#### [Assignment]
An exact copy of the data below is required; return it in full.

#### [Supplied data]

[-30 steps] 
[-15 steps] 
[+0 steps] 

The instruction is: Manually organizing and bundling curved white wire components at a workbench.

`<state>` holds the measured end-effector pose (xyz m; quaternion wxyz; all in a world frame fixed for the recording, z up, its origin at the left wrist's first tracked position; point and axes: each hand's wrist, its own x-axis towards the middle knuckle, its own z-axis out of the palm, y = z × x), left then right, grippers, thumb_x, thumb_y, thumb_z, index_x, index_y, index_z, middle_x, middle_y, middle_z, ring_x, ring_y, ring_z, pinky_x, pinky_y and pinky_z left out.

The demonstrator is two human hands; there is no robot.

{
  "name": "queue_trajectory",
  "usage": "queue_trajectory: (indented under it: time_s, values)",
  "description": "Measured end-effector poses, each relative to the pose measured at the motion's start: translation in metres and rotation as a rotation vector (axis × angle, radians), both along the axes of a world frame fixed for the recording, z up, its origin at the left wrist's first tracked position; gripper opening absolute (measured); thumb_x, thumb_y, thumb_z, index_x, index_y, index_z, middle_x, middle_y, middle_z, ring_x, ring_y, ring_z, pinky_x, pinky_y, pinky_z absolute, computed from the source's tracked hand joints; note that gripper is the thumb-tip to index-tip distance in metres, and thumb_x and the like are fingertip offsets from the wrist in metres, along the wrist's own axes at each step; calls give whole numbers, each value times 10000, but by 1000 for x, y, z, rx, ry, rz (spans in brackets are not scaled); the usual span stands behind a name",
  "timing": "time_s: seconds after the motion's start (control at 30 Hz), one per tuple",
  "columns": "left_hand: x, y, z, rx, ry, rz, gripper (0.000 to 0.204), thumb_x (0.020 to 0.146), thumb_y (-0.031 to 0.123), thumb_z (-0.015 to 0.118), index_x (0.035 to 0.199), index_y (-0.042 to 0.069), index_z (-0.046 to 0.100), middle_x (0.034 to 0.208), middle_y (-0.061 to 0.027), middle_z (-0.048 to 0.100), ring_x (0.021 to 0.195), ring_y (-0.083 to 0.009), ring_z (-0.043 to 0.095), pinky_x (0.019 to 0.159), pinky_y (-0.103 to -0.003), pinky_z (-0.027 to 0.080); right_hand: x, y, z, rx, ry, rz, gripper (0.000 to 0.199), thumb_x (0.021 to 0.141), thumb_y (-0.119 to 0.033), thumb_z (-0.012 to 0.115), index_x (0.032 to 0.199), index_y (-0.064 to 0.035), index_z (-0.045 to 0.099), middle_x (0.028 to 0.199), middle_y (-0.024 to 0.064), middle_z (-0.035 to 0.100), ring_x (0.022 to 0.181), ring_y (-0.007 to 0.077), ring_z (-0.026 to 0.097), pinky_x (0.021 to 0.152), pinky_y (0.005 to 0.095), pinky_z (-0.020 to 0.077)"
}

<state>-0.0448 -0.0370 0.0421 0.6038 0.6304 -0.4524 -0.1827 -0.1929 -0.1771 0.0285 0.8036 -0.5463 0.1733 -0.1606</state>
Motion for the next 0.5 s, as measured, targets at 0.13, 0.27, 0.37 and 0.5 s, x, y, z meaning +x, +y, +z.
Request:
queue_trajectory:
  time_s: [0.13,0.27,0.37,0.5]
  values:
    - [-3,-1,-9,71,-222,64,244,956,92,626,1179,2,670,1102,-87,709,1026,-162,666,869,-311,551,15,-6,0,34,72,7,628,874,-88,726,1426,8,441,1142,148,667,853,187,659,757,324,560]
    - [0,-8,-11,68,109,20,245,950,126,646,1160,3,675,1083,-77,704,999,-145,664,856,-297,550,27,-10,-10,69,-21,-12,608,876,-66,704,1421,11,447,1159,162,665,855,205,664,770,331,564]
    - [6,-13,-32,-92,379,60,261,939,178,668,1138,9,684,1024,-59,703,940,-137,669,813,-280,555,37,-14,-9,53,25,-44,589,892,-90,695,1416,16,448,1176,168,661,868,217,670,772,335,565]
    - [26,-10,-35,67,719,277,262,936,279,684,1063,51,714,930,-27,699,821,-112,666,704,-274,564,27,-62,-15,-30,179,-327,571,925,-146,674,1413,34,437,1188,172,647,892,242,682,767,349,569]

#### [Response below]
[-30 steps] 
[-15 steps] 
[+0 steps] 

The instruction is: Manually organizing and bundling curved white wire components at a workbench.

`<state>` holds the measured end-effector pose (xyz m; quaternion wxyz; all in a world frame fixed for the recording, z up, its origin at the left wrist's first tracked position; point and axes: each hand's wrist, its own x-axis towards the middle knuckle, its own z-axis out of the palm, y = z × x), left then right, grippers, thumb_x, thumb_y, thumb_z, index_x, index_y, index_z, middle_x, middle_y, middle_z, ring_x, ring_y, ring_z, pinky_x, pinky_y and pinky_z left out.

The demonstrator is two human hands; there is no robot.

{
  "name": "queue_trajectory",
  "usage": "queue_trajectory: (indented under it: time_s, values)",
  "description": "Measured end-effector poses, each relative to the pose measured at the motion's start: translation in metres and rotation as a rotation vector (axis × angle, radians), both along the axes of a world frame fixed for the recording, z up, its origin at the left wrist's first tracked position; gripper opening absolute (measured); thumb_x, thumb_y, thumb_z, index_x, index_y, index_z, middle_x, middle_y, middle_z, ring_x, ring_y, ring_z, pinky_x, pinky_y, pinky_z absolute, computed from the source's tracked hand joints; note that gripper is the thumb-tip to index-tip distance in metres, and thumb_x and the like are fingertip offsets from the wrist in metres, along the wrist's own axes at each step; calls give whole numbers, each value times 10000, but by 1000 for x, y, z, rx, ry, rz (spans in brackets are not scaled); the usual span stands behind a name",
  "timing": "time_s: seconds after the motion's start (control at 30 Hz), one per tuple",
  "columns": "left_hand: x, y, z, rx, ry, rz, gripper (0.000 to 0.204), thumb_x (0.020 to 0.146), thumb_y (-0.031 to 0.123), thumb_z (-0.015 to 0.118), index_x (0.035 to 0.199), index_y (-0.042 to 0.069), index_z (-0.046 to 0.100), middle_x (0.034 to 0.208), middle_y (-0.061 to 0.027), middle_z (-0.048 to 0.100), ring_x (0.021 to 0.195), ring_y (-0.083 to 0.009), ring_z (-0.043 to 0.095), pinky_x (0.019 to 0.159), pinky_y (-0.103 to -0.003), pinky_z (-0.027 to 0.080); right_hand: x, y, z, rx, ry, rz, gripper (0.000 to 0.199), thumb_x (0.021 to 0.141), thumb_y (-0.119 to 0.033), thumb_z (-0.012 to 0.115), index_x (0.032 to 0.199), index_y (-0.064 to 0.035), index_z (-0.045 to 0.099), middle_x (0.028 to 0.199), middle_y (-0.024 to 0.064), middle_z (-0.035 to 0.100), ring_x (0.022 to 0.181), ring_y (-0.007 to 0.077), ring_z (-0.026 to 0.097), pinky_x (0.021 to 0.152), pinky_y (0.005 to 0.095), pinky_z (-0.020 to 0.077)"
}

<state>-0.0448 -0.0370 0.0421 0.6038 0.6304 -0.4524 -0.1827 -0.1929 -0.1771 0.0285 0.8036 -0.5463 0.1733 -0.1606</state>
Motion for the next 0.5 s, as measured, targets at 0.13, 0.27, 0.37 and 0.5 s, x, y, z meaning +x, +y, +z.
Request:
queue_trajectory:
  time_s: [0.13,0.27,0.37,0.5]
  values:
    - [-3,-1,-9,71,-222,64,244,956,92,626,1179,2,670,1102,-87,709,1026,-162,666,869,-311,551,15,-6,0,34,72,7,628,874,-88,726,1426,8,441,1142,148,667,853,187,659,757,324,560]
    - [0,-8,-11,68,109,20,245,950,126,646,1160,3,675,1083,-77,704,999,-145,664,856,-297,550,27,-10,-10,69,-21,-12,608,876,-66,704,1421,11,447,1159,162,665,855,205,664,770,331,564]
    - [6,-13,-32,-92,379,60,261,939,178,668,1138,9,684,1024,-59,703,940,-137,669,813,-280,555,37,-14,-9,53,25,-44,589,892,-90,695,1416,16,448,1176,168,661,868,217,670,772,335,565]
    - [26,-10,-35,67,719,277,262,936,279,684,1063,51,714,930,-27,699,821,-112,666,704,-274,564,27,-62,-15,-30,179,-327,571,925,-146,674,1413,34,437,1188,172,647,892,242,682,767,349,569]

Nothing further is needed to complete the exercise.